Year | Patient characteristics on January 1st of
each year |
Event frequencies in each
year |
||||||||
---|---|---|---|---|---|---|---|---|---|---|
Total ESRD | Total Dialysis | Age (year) | ≥65 yrs (%) | Female (%) | Blacks (%) | Diabetes (%) | Transition | Death | KTx | |
2000 | 373,091 | 278,897 | 56.0 ± 16.6 | 34% | 45% | 32% | 34% | 103,958 (28%) | 71,122 (19%) | 14,625 (4%) |
2001 | 394,136 | 294,395 | 56.3 ± 16.5 | 35% | 45% | 32% | 35% | 107,750 (27%) | 75,215 (19%) | 15,261 (4%) |
2002 | 414,259 | 308,674 | 56.5 ± 16.4 | 35% | 45% | 32% | 36% | 110,092 (27%) | 77,736 (19%) | 15,767 (4%) |
2003 | 433,912 | 322,108 | 56.8 ± 16.4 | 35% | 45% | 32% | 36% | 112,073 (26%) | 80,630 (19%) | 16,090 (4%) |
2004 | 452,357 | 334,822 | 57.0 ± 16.3 | 35% | 45% | 31% | 36% | 113,699 (25%) | 82,090 (18%) | 16,920 (4%) |
2005 | 470,963 | 346,660 | 57.3 ± 16.3 | 35% | 44% | 31% | 36% | 116,609 (25%) | 83,461 (18%) | 17,427 (4%) |
2006 | 490,153 | 358,858 | 57.5 ± 16.2 | 35% | 44% | 31% | 37% | 120,300 (25%) | 85,123 (17%) | 18,031 (4%) |
2007 | 511,143 | 372,719 | 57.7 ± 16.1 | 36% | 44% | 31% | 37% | 120,496 (24%) | 85,079 (17%) | 17,504 (3%) |
2008 | 531,685 | 386,419 | 57.9 ± 16.0 | 36% | 44% | 31% | 37% | 121,913 (23%) | 85,601 (16%) | 17,383 (3%) |
2009 | 553,086 | 401,124 | 58.1 ± 15.9 | 36% | 44% | 31% | 37% | 125,571 (23%) | 87,108 (16%) | 17,671 (3%) |
2010 | 576,003 | 417,651 | 58.4 ± 15.8 | 37% | 43% | 31% | 37% | 126,118 (22%) | 87,675 (15%) | 17,728 (3%) |
2011 | 598,722 | 434,052 | 58.6 ± 15.8 | 37% | 43% | 31% | 37% | 123,798 (21%) | 88,536 (15%) | 17,584 (3%) |
2012 | 618,857 | 447,908 | 58.8 ± 15.7 | 38% | 43% | 31% | 37% | 126,264 (20%) | 86,722 (14%) | 17,250 (3%) |
2013 | 642,020 | 465,404 | 59.1 ± 15.6 | 38% | 43% | 31% | 37% | 117,372 (18%) | 86,781 (14%) | 17,605 (3%) |
KTx, kidney transplantation.
Transition to ESRD
After normalization based on days in a given month, the overall transition fraction was lowest in July to September and highest in January to March of each year (Figure 2A). The 14-year averaged transition fraction to ESRD was lowest in July (1.65%) and highest in January (1.97%), the ratio of which was 1.19 (Figure 2B or Supplementary data, Figure S1A). A similar pattern was observed with the 14-year averaged frequency of hemodialysis as the first modality, which was lowest in July (n = 6767) and highest in January (n = 8054) with a ratio of 1.19 (Supplementary data, Figure S1B). Meanwhile, peritoneal dialysis and kidney transplantation as the first modality was most frequent in March (n = 726) and June (n = 255) and least frequent in December (n = 617) and April (n = 209), respectively (Supplementary data, Figure S1C and D). Ratios of the largest versus smallest outcome frequencies were 1.18 and 1.22 for peritoneal dialysis and kidney transplantation, respectively.
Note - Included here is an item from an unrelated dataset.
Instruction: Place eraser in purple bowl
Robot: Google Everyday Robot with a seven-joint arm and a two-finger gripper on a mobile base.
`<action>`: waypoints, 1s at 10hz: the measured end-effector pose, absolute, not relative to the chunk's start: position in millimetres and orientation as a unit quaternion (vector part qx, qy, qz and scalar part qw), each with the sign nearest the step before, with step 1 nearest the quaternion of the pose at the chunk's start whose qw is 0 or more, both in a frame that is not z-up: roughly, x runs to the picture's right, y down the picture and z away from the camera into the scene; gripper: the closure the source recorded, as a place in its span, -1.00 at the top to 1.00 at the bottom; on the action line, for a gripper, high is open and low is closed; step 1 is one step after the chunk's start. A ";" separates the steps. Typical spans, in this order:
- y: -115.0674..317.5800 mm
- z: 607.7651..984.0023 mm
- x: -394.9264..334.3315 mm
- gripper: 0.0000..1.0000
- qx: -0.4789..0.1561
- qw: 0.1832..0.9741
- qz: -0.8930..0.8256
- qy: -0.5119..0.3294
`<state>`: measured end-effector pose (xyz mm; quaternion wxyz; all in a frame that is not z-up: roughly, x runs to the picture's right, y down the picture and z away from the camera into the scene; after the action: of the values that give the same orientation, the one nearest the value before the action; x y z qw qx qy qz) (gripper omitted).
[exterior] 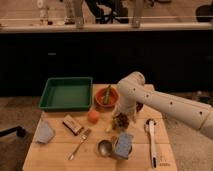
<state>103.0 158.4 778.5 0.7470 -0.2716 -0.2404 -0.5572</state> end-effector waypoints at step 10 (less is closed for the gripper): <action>160.4 750.6 86.0 0.60 -0.223 0.729 -0.606 -0.228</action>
<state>86.0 160.4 750.6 0.7287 -0.2234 -0.2284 -0.6058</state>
All-cause and cause-specific mortality
All-cause mortality was lowest in July to September and highest in December to February of each year, except for 2011 when the lowest mortality was observed in October (Figure 3A). The 14-year averaged all-cause mortality was lowest in August (1.32%) and highest in January (1.56%), in which the ratio was 1.18 (Figure 3B or Supplementary data, Figure S2A). The 14-year averaged frequency of all-cause death in hemodialysis, peritoneal dialysis and functioning kidney transplant was also lowest in July or August (n = 4887, 340 and 312, respectively) and highest in December or January (n = 5667, 397 and 369, respectively; Supplementary data, Figure S2B–D). Ratios of the largest versus smallest outcome frequencies were 1.16, 1.17 and 1.18 for hemodialysis, peritoneal dialysis and functioning kidney transplant, respectively.
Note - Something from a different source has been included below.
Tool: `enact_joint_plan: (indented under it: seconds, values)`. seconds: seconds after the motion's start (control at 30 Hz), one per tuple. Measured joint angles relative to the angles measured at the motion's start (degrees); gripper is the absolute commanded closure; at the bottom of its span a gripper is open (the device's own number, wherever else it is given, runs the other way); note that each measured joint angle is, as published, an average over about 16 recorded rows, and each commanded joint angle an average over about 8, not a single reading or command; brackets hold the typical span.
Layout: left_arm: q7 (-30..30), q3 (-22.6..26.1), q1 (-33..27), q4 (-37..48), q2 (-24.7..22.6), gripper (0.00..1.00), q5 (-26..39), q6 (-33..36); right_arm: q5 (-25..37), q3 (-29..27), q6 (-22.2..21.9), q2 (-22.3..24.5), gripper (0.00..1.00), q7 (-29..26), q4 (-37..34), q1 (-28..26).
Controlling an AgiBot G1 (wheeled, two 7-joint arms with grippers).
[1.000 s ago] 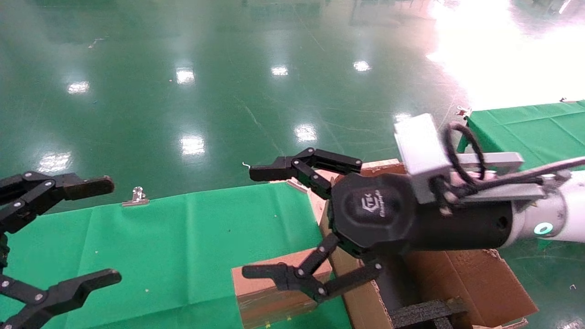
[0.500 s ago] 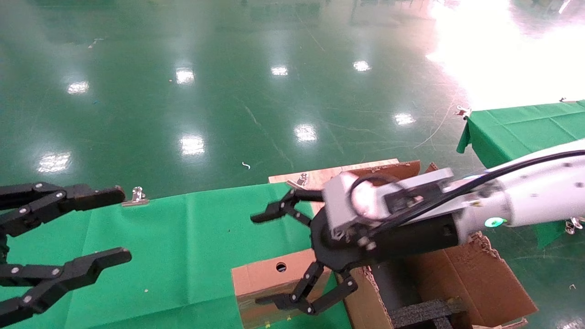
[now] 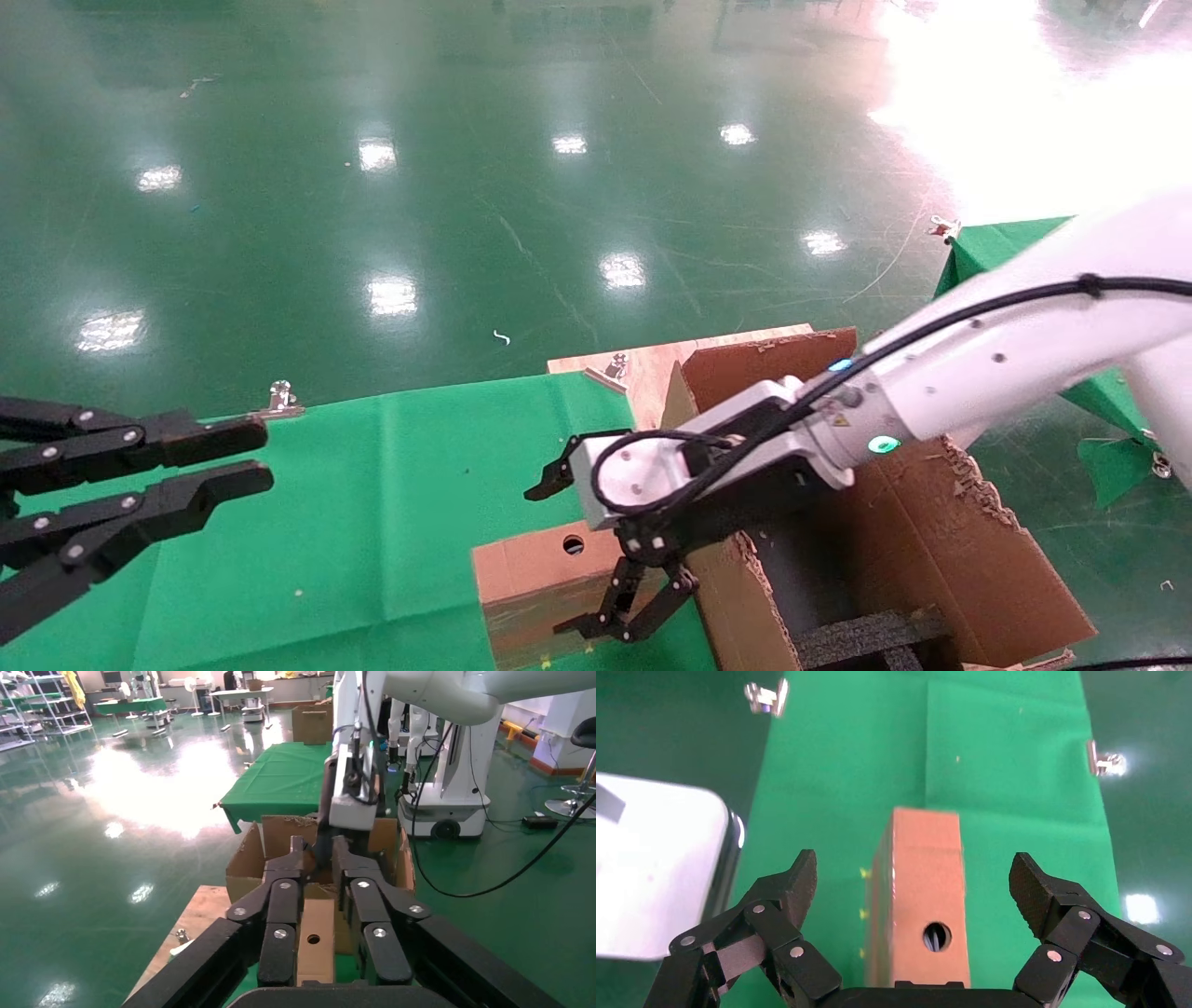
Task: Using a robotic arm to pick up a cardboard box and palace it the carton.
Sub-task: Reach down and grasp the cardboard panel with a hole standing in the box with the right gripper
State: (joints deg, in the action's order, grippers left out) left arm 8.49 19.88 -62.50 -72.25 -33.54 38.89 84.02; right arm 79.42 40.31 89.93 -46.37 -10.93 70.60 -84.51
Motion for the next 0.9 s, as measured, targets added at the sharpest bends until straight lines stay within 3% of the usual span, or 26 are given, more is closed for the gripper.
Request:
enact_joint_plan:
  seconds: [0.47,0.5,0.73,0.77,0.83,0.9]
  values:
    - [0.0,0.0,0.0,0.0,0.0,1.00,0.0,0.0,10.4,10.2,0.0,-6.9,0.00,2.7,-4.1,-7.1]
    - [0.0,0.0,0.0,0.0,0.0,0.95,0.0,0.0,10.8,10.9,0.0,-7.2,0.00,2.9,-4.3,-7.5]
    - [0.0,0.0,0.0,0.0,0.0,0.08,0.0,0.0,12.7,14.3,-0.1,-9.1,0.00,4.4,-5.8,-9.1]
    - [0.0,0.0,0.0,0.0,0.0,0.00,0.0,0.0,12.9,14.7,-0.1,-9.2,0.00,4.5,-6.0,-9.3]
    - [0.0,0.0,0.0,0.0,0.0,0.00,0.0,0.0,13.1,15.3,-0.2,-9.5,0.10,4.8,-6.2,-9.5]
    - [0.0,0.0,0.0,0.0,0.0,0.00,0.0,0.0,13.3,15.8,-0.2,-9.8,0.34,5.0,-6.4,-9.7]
Consistent trends were observed for cardiovascular death across modalities (Supplementary data, Figure S3). The 14-year averaged cardiovascular mortality was lowest in August (0.58%) and highest in January (0.71%) with a ratio of 1.23 (Supplementary data, Figure S3A). The 14-year averaged frequency of cardiovascular death in hemodialysis, peritoneal dialysis and functioning kidney transplantation was also observed with the lowest frequency in August or September (n = 2349, 165 and 40, respectively) and with the highest frequency in January (n = 2826, 198 and 54, respectively), with a ratio of 1.20, 1.20 and 1.33, respectively (Supplementary data, Figure S3B–D).
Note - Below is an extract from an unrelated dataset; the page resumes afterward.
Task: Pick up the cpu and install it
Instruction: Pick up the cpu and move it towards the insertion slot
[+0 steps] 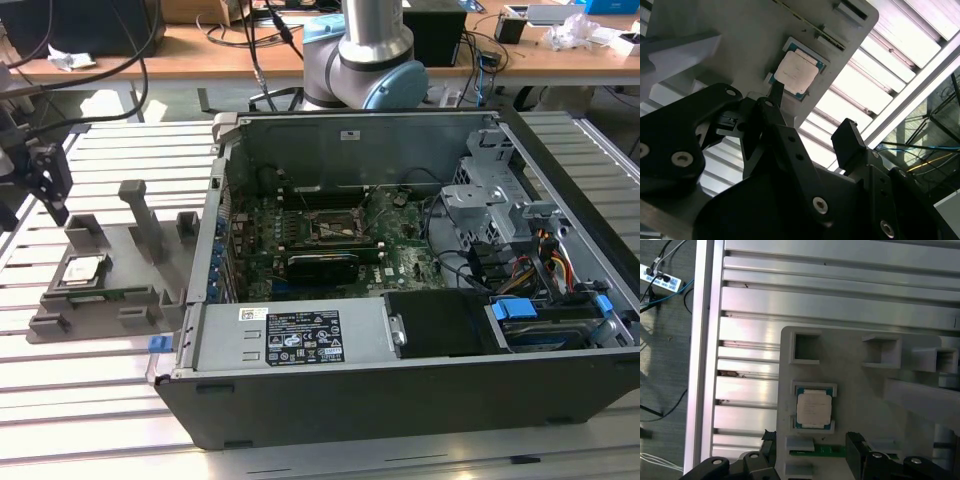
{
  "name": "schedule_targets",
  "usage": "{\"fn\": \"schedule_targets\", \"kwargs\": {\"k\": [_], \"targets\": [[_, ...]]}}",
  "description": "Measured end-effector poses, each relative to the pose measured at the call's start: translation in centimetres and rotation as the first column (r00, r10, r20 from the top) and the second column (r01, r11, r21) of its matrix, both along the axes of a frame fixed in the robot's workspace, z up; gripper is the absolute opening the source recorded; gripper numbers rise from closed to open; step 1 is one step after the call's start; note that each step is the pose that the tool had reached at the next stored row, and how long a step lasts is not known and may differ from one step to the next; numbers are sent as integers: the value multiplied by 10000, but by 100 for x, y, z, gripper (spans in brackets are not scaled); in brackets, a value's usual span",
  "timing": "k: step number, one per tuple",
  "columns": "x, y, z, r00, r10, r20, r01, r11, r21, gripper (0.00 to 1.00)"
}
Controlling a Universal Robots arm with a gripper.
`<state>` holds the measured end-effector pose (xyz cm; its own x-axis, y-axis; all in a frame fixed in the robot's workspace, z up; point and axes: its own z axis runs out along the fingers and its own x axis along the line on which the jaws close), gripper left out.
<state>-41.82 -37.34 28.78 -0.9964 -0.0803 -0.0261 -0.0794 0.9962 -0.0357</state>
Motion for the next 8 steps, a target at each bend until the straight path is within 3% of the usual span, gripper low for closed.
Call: {"fn": "schedule_targets", "kwargs": {"k": [8], "targets": [[0, 0, -31, 10000, 0, 0, 0, 10000, 0, 66]]}}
For infectious death, the 14-year averaged fraction was lowest in July (0.15%) and highest in January (0.19%), with a ratio of 1.25 (Supplementary data, Figure S4A). In hemodialysis and peritoneal dialysis, the 14-year averaged frequency of death due to infection was also lowest in July (n = 606 and 54, respectively) and highest in January (n = 731 and 68, respectively; Supplementary data, Figure S4B and C). Infectious death in functioning kidney transplantation also showed highest frequency in January (n = 28) but lowest frequency in May (n = 21; Supplementary data, Figure S4D). Ratios of the largest versus smallest frequencies were 1.21, 1.25 and 1.34 for hemodialysis, peritoneal dialysis and functioning kidney transplant, respectively.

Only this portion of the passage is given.